_How to complete this task_.
Each record that follows goes into your reply unchanged; the pictures do not.
---*---
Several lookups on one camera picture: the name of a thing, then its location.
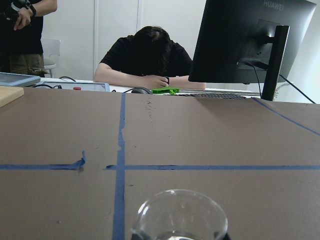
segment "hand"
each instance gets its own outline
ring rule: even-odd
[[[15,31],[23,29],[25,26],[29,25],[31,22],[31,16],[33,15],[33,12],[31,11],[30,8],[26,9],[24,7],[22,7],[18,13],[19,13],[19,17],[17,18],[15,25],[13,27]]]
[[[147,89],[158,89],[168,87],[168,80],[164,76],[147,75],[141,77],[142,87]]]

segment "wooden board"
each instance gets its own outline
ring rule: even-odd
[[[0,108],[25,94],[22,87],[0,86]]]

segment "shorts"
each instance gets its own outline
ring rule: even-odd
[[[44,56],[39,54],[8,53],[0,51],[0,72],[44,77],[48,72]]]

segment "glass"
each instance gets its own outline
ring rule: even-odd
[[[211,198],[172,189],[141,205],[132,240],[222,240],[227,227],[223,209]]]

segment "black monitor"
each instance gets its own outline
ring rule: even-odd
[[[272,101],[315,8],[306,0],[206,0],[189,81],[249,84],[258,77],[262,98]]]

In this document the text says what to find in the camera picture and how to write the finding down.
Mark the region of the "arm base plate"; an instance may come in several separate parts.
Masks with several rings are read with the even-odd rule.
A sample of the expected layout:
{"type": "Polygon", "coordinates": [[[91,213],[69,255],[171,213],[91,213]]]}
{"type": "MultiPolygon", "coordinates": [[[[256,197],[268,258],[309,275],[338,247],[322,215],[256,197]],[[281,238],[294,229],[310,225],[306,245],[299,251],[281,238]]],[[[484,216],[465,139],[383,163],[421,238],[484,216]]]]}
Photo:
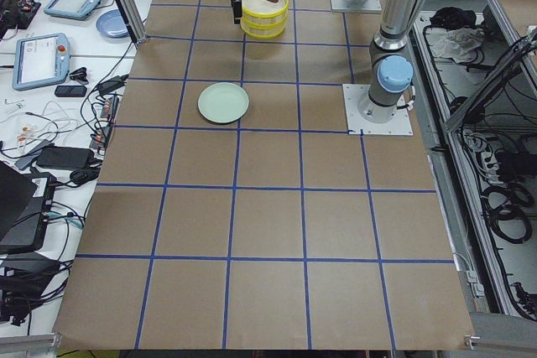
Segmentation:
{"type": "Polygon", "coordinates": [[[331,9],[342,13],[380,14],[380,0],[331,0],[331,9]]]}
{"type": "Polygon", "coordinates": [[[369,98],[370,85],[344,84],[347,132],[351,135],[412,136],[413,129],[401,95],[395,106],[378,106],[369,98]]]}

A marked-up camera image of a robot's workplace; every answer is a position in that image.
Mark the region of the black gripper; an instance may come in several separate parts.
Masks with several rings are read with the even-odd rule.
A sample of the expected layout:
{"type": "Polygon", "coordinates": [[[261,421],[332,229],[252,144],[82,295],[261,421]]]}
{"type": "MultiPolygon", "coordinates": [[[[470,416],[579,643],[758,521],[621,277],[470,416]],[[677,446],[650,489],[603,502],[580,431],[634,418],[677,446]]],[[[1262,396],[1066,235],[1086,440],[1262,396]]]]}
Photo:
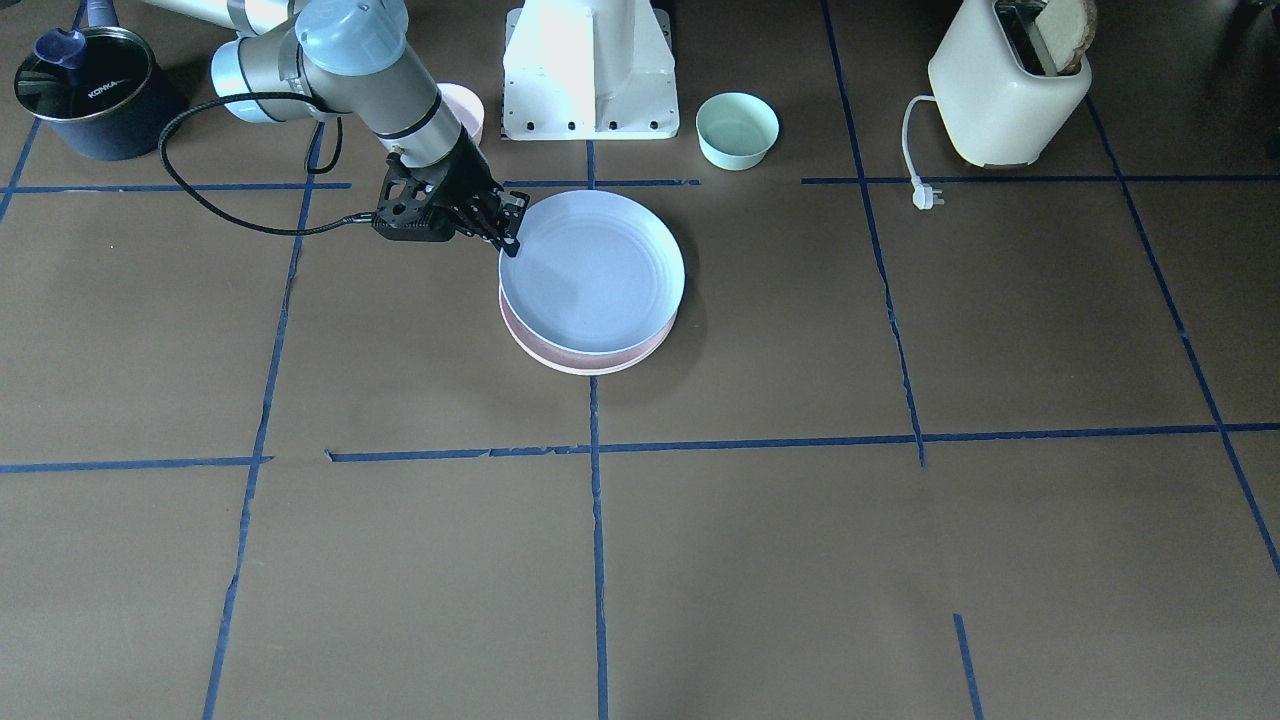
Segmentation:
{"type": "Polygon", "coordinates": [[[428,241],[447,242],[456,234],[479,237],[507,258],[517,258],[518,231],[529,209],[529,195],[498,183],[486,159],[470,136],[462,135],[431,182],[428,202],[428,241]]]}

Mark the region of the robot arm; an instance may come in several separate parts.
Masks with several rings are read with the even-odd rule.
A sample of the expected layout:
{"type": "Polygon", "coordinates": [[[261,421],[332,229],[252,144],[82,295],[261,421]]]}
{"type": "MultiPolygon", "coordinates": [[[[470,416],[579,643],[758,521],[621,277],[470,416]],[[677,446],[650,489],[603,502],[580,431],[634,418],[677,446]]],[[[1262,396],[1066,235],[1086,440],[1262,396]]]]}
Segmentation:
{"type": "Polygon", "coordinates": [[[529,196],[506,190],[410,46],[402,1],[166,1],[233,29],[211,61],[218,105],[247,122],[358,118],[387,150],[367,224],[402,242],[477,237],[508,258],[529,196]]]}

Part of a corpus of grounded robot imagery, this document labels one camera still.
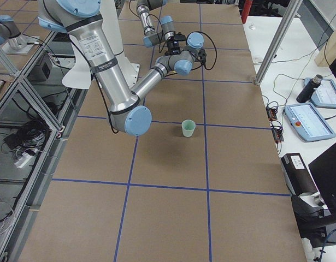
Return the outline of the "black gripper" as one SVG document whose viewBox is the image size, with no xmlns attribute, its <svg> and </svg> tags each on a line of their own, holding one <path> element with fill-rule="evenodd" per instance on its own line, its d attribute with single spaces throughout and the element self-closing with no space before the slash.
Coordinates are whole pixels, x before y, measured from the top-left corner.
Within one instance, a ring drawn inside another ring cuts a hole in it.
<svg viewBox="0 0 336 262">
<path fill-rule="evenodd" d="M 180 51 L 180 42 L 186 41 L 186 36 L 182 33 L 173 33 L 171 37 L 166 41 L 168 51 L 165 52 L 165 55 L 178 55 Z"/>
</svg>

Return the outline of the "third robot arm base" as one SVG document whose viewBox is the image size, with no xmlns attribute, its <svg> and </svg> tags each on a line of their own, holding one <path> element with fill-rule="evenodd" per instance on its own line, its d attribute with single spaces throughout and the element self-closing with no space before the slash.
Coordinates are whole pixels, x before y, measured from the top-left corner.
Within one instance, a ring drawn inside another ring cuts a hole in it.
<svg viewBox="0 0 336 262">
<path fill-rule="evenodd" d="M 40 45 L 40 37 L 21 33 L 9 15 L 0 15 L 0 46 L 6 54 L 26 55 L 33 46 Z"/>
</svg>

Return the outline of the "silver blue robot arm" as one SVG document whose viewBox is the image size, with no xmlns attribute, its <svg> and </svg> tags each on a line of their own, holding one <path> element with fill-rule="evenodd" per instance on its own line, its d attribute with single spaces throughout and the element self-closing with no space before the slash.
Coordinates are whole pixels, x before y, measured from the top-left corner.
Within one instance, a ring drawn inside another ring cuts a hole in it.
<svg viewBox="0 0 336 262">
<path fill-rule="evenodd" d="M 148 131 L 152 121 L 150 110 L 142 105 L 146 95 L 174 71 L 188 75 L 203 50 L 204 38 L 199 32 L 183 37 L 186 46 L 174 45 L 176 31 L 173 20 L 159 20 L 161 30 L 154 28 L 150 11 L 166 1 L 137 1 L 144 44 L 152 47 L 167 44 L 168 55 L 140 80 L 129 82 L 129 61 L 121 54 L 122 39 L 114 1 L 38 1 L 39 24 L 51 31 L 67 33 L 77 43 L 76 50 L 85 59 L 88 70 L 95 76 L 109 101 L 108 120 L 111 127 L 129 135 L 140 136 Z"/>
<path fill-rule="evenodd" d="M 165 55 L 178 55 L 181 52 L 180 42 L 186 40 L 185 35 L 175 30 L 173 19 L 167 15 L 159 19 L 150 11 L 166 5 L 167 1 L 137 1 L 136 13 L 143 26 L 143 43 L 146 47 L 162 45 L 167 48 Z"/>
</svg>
---*---
_Solved exercise_.
Several lookups on one camera picture: the name of a thing, then its location.
segment "hand"
each instance gets its own outline
ring rule: even-odd
[[[15,31],[23,29],[25,26],[29,25],[31,22],[31,16],[33,15],[33,12],[31,11],[30,8],[26,9],[24,7],[22,7],[18,13],[19,13],[19,17],[17,18],[15,25],[13,27]]]
[[[147,89],[158,89],[168,87],[168,80],[164,76],[147,75],[141,77],[142,87]]]

segment "wooden board"
each instance gets its own outline
ring rule: even-odd
[[[0,108],[25,94],[22,87],[0,86]]]

segment "shorts"
each instance gets its own outline
ring rule: even-odd
[[[44,56],[39,54],[8,53],[0,51],[0,72],[44,77],[48,72]]]

segment "glass"
each instance gets its own outline
ring rule: even-odd
[[[211,198],[172,189],[141,205],[132,240],[222,240],[227,227],[223,209]]]

segment "black monitor"
each instance gets its own outline
ring rule: even-odd
[[[272,101],[315,8],[306,0],[206,0],[189,81],[249,84],[258,77],[262,98]]]

In this document the text says what to find in the camera picture and how to write the finding down.
Mark the region of the "arm base plate"; an instance may come in several separate parts.
Masks with several rings are read with the even-odd rule.
A sample of the expected layout:
{"type": "Polygon", "coordinates": [[[91,213],[69,255],[171,213],[91,213]]]}
{"type": "MultiPolygon", "coordinates": [[[[256,197],[268,258],[309,275],[338,247],[322,215],[256,197]],[[281,238],[294,229],[310,225],[306,245],[299,251],[281,238]]],[[[484,216],[465,139],[383,163],[421,238],[484,216]]]]}
Photo:
Segmentation:
{"type": "Polygon", "coordinates": [[[331,9],[342,13],[380,14],[380,0],[331,0],[331,9]]]}
{"type": "Polygon", "coordinates": [[[369,98],[370,85],[344,84],[347,132],[351,135],[412,136],[413,129],[401,95],[395,106],[378,106],[369,98]]]}

A marked-up camera image of a robot's workplace; every answer is a position in that image.
Mark the region of the black gripper; an instance may come in several separate parts.
Masks with several rings are read with the even-odd rule.
A sample of the expected layout:
{"type": "Polygon", "coordinates": [[[261,421],[332,229],[252,144],[82,295],[261,421]]]}
{"type": "MultiPolygon", "coordinates": [[[[470,416],[579,643],[758,521],[621,277],[470,416]],[[677,446],[650,489],[603,502],[580,431],[634,418],[677,446]]],[[[1262,396],[1066,235],[1086,440],[1262,396]]]]}
Photo:
Segmentation:
{"type": "Polygon", "coordinates": [[[428,241],[447,242],[456,234],[479,237],[507,258],[517,258],[518,231],[529,209],[529,195],[498,183],[486,159],[470,136],[462,135],[431,182],[428,202],[428,241]]]}

Mark the region of the robot arm; an instance may come in several separate parts.
Masks with several rings are read with the even-odd rule.
A sample of the expected layout:
{"type": "Polygon", "coordinates": [[[261,421],[332,229],[252,144],[82,295],[261,421]]]}
{"type": "MultiPolygon", "coordinates": [[[[470,416],[579,643],[758,521],[621,277],[470,416]],[[677,446],[650,489],[603,502],[580,431],[634,418],[677,446]]],[[[1262,396],[1066,235],[1086,440],[1262,396]]]]}
Segmentation:
{"type": "Polygon", "coordinates": [[[529,196],[506,190],[410,46],[402,1],[166,1],[233,29],[211,61],[218,105],[247,122],[358,118],[387,150],[367,224],[402,242],[477,237],[508,258],[529,196]]]}

Part of a corpus of grounded robot imagery, this document labels one camera still.
Return the outline of the "black gripper" as one SVG document whose viewBox is the image size, with no xmlns attribute, its <svg> and </svg> tags each on a line of their own, holding one <path> element with fill-rule="evenodd" per instance on its own line, its d attribute with single spaces throughout and the element self-closing with no space before the slash.
Coordinates are whole pixels, x before y, measured from the top-left corner.
Within one instance, a ring drawn inside another ring cuts a hole in it.
<svg viewBox="0 0 336 262">
<path fill-rule="evenodd" d="M 180 51 L 180 42 L 186 41 L 186 36 L 182 33 L 173 33 L 171 37 L 166 41 L 168 51 L 165 52 L 165 55 L 178 55 Z"/>
</svg>

Return the outline of the "third robot arm base" as one SVG document whose viewBox is the image size, with no xmlns attribute, its <svg> and </svg> tags each on a line of their own, holding one <path> element with fill-rule="evenodd" per instance on its own line, its d attribute with single spaces throughout and the element self-closing with no space before the slash.
Coordinates are whole pixels, x before y, measured from the top-left corner.
Within one instance, a ring drawn inside another ring cuts a hole in it.
<svg viewBox="0 0 336 262">
<path fill-rule="evenodd" d="M 40 45 L 40 37 L 21 33 L 9 15 L 0 15 L 0 46 L 6 54 L 26 55 L 33 46 Z"/>
</svg>

Return the outline of the "silver blue robot arm" as one SVG document whose viewBox is the image size, with no xmlns attribute, its <svg> and </svg> tags each on a line of their own, holding one <path> element with fill-rule="evenodd" per instance on its own line, its d attribute with single spaces throughout and the element self-closing with no space before the slash.
Coordinates are whole pixels, x before y, measured from the top-left corner.
Within one instance, a ring drawn inside another ring cuts a hole in it.
<svg viewBox="0 0 336 262">
<path fill-rule="evenodd" d="M 148 131 L 152 121 L 150 110 L 142 105 L 146 95 L 174 71 L 188 75 L 203 50 L 204 38 L 199 32 L 183 37 L 186 46 L 174 45 L 176 31 L 173 20 L 159 20 L 161 30 L 154 28 L 150 11 L 166 1 L 137 1 L 144 44 L 152 47 L 167 44 L 168 55 L 140 80 L 129 82 L 129 61 L 121 54 L 122 39 L 114 1 L 38 1 L 39 24 L 51 31 L 67 33 L 77 43 L 76 50 L 85 59 L 88 70 L 95 76 L 109 101 L 108 120 L 111 127 L 129 135 L 140 136 Z"/>
<path fill-rule="evenodd" d="M 165 55 L 178 55 L 181 52 L 180 42 L 186 40 L 185 35 L 175 30 L 173 19 L 167 15 L 159 19 L 150 11 L 166 5 L 167 1 L 137 1 L 136 13 L 143 26 L 143 43 L 146 47 L 162 45 L 167 48 Z"/>
</svg>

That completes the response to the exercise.